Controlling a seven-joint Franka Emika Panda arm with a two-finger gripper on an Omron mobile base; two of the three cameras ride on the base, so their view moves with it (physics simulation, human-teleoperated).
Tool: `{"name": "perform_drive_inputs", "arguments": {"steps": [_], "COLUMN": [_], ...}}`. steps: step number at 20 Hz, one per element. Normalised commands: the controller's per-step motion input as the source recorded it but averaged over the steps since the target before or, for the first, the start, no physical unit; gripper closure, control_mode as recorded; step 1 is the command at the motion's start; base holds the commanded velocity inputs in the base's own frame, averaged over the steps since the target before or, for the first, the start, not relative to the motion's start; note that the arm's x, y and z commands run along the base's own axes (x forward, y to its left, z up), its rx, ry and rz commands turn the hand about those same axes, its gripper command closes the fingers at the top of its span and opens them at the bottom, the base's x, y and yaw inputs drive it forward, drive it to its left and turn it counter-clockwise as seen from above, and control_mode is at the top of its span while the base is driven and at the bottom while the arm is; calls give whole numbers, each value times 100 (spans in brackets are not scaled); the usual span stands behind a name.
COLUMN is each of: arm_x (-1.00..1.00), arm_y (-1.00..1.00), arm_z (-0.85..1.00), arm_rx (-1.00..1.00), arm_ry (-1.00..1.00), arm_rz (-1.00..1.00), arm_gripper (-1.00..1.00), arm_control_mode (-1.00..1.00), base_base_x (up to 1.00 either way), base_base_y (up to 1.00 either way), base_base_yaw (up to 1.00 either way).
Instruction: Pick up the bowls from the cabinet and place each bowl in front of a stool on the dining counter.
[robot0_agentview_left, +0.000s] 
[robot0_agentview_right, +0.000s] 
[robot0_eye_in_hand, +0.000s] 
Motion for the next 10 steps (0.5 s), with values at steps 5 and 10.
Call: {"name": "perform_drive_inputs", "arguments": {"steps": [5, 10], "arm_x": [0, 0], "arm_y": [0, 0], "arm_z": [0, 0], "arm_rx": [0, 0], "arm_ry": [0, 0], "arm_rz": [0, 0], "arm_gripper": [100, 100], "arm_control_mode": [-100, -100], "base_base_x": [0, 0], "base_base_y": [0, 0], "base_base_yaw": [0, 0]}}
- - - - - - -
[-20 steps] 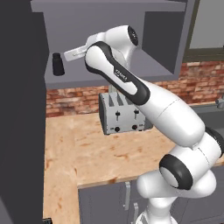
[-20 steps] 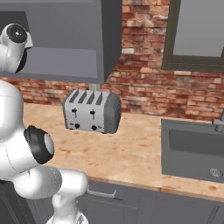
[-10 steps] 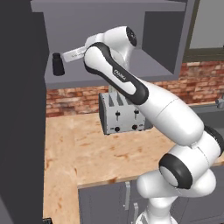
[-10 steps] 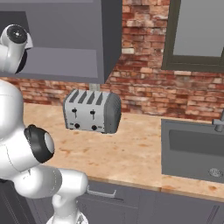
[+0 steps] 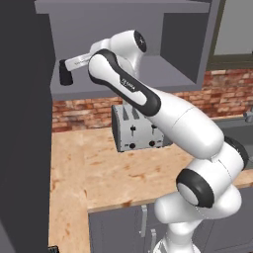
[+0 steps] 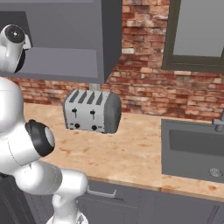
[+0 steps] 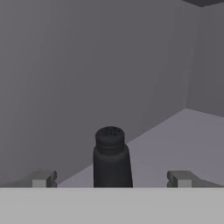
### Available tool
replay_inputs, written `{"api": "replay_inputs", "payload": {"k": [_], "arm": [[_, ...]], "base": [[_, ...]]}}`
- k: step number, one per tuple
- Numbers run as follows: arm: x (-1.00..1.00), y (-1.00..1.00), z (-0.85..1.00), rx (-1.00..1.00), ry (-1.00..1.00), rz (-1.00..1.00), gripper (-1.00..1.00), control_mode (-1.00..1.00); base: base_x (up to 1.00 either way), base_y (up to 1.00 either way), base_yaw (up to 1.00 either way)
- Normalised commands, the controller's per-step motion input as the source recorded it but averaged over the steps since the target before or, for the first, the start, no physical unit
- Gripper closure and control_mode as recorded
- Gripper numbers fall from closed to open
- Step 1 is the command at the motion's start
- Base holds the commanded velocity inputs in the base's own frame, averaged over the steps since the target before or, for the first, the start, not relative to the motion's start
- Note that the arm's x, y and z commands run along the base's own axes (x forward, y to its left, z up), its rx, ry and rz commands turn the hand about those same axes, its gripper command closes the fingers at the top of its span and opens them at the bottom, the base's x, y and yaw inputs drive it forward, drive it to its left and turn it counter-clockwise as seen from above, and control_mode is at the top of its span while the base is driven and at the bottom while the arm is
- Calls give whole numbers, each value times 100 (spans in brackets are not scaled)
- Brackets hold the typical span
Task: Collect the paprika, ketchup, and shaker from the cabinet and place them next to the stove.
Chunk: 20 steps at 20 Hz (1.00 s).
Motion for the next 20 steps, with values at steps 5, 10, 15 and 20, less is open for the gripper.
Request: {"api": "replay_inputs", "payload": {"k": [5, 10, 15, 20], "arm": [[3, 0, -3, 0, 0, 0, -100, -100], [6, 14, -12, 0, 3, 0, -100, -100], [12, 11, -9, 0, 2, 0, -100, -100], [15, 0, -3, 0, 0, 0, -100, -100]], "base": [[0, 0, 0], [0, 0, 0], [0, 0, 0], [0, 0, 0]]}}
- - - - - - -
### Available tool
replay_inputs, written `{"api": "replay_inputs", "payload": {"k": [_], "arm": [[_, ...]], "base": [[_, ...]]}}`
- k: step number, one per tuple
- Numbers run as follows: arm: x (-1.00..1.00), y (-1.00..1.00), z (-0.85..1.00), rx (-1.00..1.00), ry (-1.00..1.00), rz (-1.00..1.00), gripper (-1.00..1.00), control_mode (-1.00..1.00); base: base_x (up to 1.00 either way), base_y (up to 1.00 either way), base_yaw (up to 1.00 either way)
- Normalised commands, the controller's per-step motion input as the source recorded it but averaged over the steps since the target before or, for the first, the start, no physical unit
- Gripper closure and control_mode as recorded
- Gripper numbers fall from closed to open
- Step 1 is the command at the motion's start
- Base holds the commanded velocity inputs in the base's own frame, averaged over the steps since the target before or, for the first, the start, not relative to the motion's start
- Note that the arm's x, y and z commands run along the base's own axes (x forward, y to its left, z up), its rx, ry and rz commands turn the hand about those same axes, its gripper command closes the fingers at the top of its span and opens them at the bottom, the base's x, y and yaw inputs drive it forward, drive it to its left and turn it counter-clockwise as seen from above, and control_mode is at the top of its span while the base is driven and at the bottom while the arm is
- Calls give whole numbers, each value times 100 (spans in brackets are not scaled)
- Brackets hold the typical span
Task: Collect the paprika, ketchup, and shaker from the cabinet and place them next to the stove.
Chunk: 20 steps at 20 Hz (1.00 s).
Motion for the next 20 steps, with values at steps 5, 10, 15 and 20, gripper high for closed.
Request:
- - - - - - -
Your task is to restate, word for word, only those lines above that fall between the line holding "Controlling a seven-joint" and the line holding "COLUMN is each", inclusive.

- [REPLY TO THE TASK]
Controlling a seven-joint Franka Emika Panda arm with a two-finger gripper on an Omron mobile base; two of the three cameras ride on the base, so their view moves with it (physics simulation, human-teleoperated).
Tool: `{"name": "perform_drive_inputs", "arguments": {"steps": [_], "COLUMN": [_], ...}}`. steps: step number at 20 Hz, one per element. Normalised commands: the controller's per-step motion input as the source recorded it but averaged over the steps since the target before or, for the first, the start, no physical unit; gripper closure, control_mode as recorded; step 1 is the command at the motion's start; base holds the commanded velocity inputs in the base's own frame, averaged over the steps since the target before or, for the first, the start, not relative to the motion's start; note that the arm's x, y and z commands run along the base's own axes (x forward, y to its left, z up), its rx, ry and rz commands turn the hand about those same axes, its gripper command closes the fingers at the top of its span and opens them at the bottom, the base's x, y and yaw inputs drive it forward, drive it to its left and turn it counter-clockwise as seen from above, and control_mode is at the top of its span while the base is driven and at the bottom while the arm is; calls give whole numbers, each value times 100 (spans in brackets are not scaled); the usual span stands behind a name.
COLUMN is each of: arm_x (-1.00..1.00), arm_y (-1.00..1.00), arm_z (-0.85..1.00), arm_rx (-1.00..1.00), arm_ry (-1.00..1.00), arm_rz (-1.00..1.00), arm_gripper (-1.00..1.00), arm_control_mode (-1.00..1.00), base_base_x (up to 1.00 either way), base_base_y (up to 1.00 either way), base_base_yaw (up to 1.00 either way).

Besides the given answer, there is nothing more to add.